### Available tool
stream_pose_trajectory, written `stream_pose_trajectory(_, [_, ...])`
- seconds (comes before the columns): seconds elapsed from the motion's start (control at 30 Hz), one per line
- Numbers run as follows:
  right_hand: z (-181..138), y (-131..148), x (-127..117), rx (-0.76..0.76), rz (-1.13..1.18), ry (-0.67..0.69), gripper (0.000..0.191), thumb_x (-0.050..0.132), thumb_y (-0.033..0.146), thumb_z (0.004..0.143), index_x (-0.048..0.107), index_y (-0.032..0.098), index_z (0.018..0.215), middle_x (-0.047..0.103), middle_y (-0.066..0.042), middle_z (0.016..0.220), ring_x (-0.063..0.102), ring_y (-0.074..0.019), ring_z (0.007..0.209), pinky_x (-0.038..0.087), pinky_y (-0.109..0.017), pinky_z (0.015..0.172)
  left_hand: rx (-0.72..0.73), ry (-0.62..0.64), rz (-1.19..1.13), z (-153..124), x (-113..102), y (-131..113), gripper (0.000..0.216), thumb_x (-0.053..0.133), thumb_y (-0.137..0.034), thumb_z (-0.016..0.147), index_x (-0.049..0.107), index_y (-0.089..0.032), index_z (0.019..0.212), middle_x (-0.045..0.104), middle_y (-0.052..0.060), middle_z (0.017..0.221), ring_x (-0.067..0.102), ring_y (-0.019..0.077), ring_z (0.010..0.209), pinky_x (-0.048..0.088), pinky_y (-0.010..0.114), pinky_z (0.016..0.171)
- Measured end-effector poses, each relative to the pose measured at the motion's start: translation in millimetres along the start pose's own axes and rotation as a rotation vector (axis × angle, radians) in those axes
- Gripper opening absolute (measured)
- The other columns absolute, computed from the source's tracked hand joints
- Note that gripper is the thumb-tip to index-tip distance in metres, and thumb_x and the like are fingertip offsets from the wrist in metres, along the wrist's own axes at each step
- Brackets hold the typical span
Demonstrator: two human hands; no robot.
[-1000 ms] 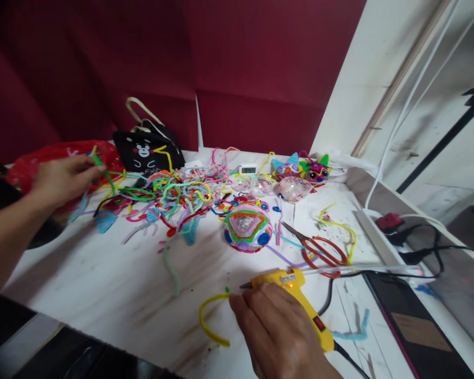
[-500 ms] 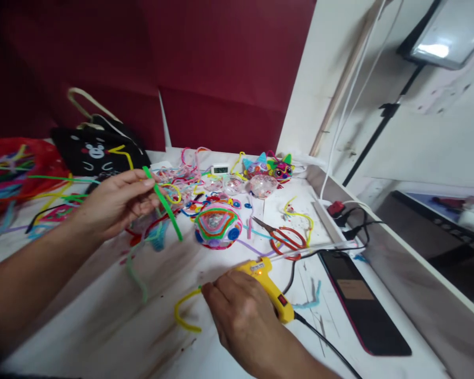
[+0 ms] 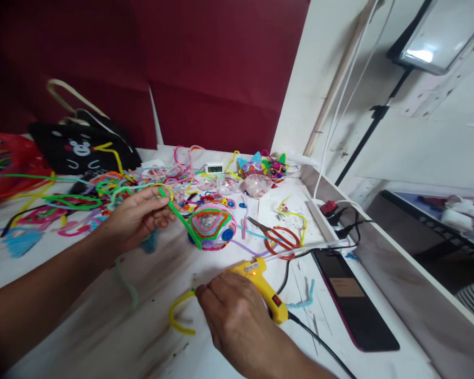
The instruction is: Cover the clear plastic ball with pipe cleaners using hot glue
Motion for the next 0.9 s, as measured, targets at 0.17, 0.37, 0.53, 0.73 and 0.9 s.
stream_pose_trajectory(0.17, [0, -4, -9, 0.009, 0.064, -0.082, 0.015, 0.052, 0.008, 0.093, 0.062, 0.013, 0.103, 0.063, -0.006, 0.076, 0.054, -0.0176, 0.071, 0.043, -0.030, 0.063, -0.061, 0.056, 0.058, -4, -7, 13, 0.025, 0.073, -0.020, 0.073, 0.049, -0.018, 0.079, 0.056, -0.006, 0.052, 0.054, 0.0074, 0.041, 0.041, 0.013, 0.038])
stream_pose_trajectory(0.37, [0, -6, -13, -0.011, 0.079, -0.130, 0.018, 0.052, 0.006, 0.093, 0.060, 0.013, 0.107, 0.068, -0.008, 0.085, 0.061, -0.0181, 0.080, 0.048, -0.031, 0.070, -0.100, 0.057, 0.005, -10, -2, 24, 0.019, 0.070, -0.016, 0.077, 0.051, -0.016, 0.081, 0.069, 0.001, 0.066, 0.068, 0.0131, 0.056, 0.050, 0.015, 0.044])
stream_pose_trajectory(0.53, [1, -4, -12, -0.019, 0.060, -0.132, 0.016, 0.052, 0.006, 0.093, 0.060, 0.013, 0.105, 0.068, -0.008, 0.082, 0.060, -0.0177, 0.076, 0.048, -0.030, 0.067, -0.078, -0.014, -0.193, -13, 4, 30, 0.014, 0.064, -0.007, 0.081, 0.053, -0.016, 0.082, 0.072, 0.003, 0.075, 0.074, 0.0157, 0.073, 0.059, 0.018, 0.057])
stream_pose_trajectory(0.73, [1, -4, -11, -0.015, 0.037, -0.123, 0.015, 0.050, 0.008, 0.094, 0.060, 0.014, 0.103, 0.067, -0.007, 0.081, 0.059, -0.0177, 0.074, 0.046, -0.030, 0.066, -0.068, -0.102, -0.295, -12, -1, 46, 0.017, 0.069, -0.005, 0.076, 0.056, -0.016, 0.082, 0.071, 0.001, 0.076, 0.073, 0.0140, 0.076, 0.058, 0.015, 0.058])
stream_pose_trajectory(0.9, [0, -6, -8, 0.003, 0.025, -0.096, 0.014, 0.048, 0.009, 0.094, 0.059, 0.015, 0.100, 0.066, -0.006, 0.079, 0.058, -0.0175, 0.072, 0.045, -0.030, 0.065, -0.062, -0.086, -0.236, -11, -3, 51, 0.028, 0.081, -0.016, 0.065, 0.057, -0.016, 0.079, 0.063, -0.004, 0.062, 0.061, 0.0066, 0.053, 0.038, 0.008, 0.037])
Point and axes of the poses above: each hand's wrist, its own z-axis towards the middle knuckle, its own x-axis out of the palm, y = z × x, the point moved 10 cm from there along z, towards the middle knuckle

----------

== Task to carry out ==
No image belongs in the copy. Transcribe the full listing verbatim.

== Answer for the task ==
### Available tool
stream_pose_trajectory, written `stream_pose_trajectory(_, [_, ...])`
- seconds (comes before the columns): seconds elapsed from the motion's start (control at 30 Hz), one per line
- Numbers run as follows:
  right_hand: z (-181..138), y (-131..148), x (-127..117), rx (-0.76..0.76), rz (-1.13..1.18), ry (-0.67..0.69), gripper (0.000..0.191), thumb_x (-0.050..0.132), thumb_y (-0.033..0.146), thumb_z (0.004..0.143), index_x (-0.048..0.107), index_y (-0.032..0.098), index_z (0.018..0.215), middle_x (-0.047..0.103), middle_y (-0.066..0.042), middle_z (0.016..0.220), ring_x (-0.063..0.102), ring_y (-0.074..0.019), ring_z (0.007..0.209), pinky_x (-0.038..0.087), pinky_y (-0.109..0.017), pinky_z (0.015..0.172)
  left_hand: rx (-0.72..0.73), ry (-0.62..0.64), rz (-1.19..1.13), z (-153..124), x (-113..102), y (-131..113), gripper (0.000..0.216), thumb_x (-0.053..0.133), thumb_y (-0.137..0.034), thumb_z (-0.016..0.147), index_x (-0.049..0.107), index_y (-0.089..0.032), index_z (0.019..0.212), middle_x (-0.045..0.104), middle_y (-0.052..0.060), middle_z (0.017..0.221), ring_x (-0.067..0.102), ring_y (-0.019..0.077), ring_z (0.010..0.209), pinky_x (-0.048..0.088), pinky_y (-0.010..0.114), pinky_z (0.016..0.171)
- Measured end-effector poses, each relative to the pose measured at the motion's start: translation in millimetres along the start pose's own axes and rotation as a rotation vector (axis × angle, radians) in those axes
- Gripper opening absolute (measured)
- The other columns absolute, computed from the source's tracked hand joints
- Note that gripper is the thumb-tip to index-tip distance in metres, and thumb_x and the like are fingertip offsets from the wrist in metres, along the wrist's own axes at each step
- Brackets hold the typical span
Demonstrator: two human hands; no robot.
[-1000 ms] 
[-500 ms] 
[+0 ms] 
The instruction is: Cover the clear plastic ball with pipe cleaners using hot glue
Motion for the next 0.9 s, as measured, targets at 0.17, 0.37, 0.53, 0.73 and 0.9 s.
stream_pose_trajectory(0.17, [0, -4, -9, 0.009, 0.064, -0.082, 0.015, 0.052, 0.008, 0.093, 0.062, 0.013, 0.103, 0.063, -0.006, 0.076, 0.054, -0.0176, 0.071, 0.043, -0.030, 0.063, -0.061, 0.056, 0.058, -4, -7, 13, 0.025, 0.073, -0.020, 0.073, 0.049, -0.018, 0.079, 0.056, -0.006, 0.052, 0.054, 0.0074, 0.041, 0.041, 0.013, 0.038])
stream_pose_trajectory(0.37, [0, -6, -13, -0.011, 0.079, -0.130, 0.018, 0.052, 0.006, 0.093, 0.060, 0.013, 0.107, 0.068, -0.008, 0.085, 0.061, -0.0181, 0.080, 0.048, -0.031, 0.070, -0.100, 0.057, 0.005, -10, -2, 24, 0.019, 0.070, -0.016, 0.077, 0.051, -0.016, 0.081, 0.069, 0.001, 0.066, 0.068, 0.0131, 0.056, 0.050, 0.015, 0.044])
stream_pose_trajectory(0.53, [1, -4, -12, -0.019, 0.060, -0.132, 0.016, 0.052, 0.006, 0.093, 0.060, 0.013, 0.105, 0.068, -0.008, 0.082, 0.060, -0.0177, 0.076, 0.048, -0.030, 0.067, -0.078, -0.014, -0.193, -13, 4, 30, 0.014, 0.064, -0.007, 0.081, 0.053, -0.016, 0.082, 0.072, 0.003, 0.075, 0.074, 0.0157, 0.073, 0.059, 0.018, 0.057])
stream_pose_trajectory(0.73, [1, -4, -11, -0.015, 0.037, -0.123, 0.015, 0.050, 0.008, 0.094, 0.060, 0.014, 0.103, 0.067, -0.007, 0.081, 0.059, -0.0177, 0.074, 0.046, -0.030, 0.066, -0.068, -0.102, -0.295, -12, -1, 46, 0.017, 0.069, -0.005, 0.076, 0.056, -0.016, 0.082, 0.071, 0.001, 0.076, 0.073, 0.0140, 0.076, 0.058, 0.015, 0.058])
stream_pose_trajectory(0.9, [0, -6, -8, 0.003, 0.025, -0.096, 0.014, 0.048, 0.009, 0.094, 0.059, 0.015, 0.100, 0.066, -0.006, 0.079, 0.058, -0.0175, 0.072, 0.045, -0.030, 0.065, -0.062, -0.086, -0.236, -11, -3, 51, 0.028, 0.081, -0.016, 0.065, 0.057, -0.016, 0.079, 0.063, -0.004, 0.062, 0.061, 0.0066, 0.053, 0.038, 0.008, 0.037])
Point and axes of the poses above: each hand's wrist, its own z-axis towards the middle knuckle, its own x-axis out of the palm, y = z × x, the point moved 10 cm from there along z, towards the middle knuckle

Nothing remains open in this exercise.